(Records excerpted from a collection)

__________

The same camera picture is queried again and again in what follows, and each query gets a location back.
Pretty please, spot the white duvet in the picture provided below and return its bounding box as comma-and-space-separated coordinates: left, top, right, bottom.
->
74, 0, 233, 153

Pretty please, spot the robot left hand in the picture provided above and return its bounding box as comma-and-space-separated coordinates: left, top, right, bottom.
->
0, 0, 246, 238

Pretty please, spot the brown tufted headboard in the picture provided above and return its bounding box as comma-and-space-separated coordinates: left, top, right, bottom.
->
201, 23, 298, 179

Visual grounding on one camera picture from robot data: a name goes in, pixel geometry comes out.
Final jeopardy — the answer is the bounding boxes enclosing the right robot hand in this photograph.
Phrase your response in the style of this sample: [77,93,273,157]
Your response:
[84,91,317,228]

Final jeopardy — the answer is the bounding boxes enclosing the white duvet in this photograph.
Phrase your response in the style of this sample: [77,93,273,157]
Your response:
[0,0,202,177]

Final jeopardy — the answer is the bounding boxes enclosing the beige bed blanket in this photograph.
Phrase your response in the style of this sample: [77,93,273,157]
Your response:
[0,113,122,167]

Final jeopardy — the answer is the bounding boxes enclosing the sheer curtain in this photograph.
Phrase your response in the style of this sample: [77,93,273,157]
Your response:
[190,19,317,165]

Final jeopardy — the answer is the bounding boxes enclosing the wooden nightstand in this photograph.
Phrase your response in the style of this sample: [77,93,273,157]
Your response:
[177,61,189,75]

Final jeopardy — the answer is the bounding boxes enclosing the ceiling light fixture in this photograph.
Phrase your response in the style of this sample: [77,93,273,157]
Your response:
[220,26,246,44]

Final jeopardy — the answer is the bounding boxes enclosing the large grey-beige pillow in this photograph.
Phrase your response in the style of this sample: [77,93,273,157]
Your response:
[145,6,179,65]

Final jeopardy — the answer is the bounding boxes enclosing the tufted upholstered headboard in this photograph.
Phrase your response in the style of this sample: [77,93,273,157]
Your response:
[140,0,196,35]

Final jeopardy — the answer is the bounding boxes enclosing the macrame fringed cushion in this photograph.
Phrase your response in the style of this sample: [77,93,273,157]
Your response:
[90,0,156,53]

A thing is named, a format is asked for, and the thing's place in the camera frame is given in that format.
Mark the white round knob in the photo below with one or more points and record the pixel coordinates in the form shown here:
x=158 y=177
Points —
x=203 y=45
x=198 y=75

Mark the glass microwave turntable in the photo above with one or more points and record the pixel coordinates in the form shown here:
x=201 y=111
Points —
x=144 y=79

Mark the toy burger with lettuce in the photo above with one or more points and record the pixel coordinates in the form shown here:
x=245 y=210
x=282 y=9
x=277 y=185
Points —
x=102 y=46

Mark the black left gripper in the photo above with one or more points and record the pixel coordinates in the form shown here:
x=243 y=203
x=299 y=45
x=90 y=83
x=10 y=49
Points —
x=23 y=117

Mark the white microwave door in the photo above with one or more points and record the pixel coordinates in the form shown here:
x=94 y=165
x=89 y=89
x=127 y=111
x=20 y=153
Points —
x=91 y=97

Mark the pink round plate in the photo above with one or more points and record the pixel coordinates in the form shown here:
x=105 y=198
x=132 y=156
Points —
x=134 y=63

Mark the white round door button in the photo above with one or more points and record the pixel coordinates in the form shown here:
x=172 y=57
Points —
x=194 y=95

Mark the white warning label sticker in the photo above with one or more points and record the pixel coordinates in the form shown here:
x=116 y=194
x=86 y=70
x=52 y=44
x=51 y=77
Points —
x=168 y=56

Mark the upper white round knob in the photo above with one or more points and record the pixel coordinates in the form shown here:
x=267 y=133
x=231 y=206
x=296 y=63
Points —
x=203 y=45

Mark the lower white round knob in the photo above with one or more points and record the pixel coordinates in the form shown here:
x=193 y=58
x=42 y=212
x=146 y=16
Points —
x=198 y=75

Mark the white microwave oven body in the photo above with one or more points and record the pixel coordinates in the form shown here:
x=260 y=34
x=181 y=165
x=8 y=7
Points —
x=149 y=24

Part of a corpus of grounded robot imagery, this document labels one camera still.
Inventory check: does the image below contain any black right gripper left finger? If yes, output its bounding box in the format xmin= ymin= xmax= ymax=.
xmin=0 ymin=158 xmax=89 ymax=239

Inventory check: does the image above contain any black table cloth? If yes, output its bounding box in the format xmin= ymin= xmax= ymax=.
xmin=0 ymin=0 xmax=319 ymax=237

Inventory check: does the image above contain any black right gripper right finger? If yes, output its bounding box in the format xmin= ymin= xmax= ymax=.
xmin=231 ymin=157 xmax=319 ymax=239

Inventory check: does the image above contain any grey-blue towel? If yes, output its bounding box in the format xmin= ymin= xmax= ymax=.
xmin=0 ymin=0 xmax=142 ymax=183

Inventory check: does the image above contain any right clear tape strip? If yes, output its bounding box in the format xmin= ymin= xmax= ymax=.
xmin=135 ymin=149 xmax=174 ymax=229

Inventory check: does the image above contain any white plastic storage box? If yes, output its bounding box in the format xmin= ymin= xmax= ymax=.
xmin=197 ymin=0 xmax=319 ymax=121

__________

YOUR INSTRUCTIONS:
From the data above, count the lines where "door" occurs and give that figure and nothing else.

EXPECTED OUTPUT:
2